Bran took but a single brief look before turning away, swallowing his disgust as she advanced toward him.
'You there!' she called, her voice cracking like a dry husk. 'Do you know what you have done? Do you have any idea?'
Half-shielding his eyes with his hand, Bran offered a sickly smile and answered, 'I have done that which was required of me, nothing more.'
'Oh, have you now?' queried the hag. 'By heaven's lights, you will soon wish you had not done that.'
'Woman,' said Bran, 'I am wishing that already!'
'Tell me your name and what it is that you want,' said the woman, 'and I will see if there is any help for you.'
'I am Bran Bendigedig, and I have come to break the vile enchantment that ravages Albion.'
'I did not ask why you have come,' the old crone laughed. 'I asked what it is that you want.'
'I was born with an unquiet heart that has never been satisfied-not that it is any of your affair,' Bran told her.

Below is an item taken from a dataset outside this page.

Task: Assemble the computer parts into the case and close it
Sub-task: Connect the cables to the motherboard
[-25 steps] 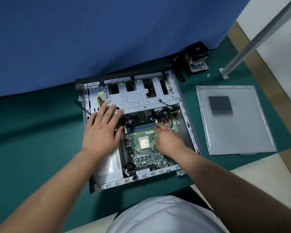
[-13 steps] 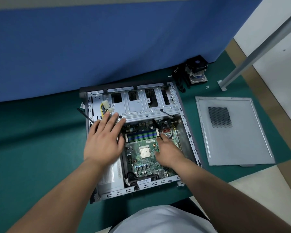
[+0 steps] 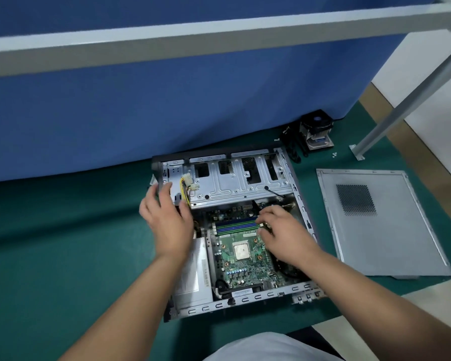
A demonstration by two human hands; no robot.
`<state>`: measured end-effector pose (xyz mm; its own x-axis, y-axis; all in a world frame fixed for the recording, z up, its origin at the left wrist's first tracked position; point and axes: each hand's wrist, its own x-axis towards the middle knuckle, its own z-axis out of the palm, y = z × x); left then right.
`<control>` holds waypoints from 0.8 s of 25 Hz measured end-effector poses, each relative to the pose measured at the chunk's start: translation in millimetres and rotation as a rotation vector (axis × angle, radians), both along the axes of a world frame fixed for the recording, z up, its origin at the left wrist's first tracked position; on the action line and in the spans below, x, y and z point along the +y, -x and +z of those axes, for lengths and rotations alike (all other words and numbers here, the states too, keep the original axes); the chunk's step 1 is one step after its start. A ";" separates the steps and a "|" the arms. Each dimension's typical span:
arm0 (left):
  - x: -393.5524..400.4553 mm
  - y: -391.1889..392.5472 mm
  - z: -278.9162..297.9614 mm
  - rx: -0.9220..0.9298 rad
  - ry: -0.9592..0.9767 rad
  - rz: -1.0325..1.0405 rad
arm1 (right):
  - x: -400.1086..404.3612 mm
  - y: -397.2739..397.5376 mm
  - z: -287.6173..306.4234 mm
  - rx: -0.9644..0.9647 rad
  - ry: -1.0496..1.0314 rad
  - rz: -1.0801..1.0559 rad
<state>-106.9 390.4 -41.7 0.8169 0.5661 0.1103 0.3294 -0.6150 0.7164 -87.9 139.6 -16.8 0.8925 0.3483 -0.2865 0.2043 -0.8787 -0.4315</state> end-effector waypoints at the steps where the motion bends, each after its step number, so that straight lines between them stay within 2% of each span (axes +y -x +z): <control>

'Silence!' screeched the woman in a voice so loud that Bran clapped his hands over his ears lest he lose his hearing. 'Respect is a valuable treasure that costs nothing. If you would keep your tongue, see that it learns some courtesy.'
'Forgive me,' Bran spluttered. 'It was not my wish to offend you. If I spoke harshly just then, it was merely from impatience. You see, I have met a noble lady who is all my heart's desire, and I have set myself to win her if I can. To do that, I have vowed to rid Albion of the plague that even now wreaks such havoc on this fairest of islands.'
The wretched hag put her face close to Bran's-so close that Bran could smell the stink she gave off and had to pinch his nostrils shut. She squinted her eyes with the intensity of her scrutiny. 'Is that what you are about?' she asked at last.
'I am,' replied Bran. 'If you can help me, I will be in your debt. If not, only tell me someone who can, and I will trouble you no more.'
'You ask my help,' said the ancient woman, 'and though you may not know it, you could not have asked a better creature under heaven, for help you shall receive-though it comes at a cost.'
'It is ever the way of things,' sighed Bran. 'What is the price?'
'I will tell you how to break the wicked enchantment that binds Albion-and I hope you succeed, for unless you do, Albion is lost and will soon be a wasteland.'
'And the price?' asked Bran, feeling the restlessness beginning to mount like a sneeze inside him.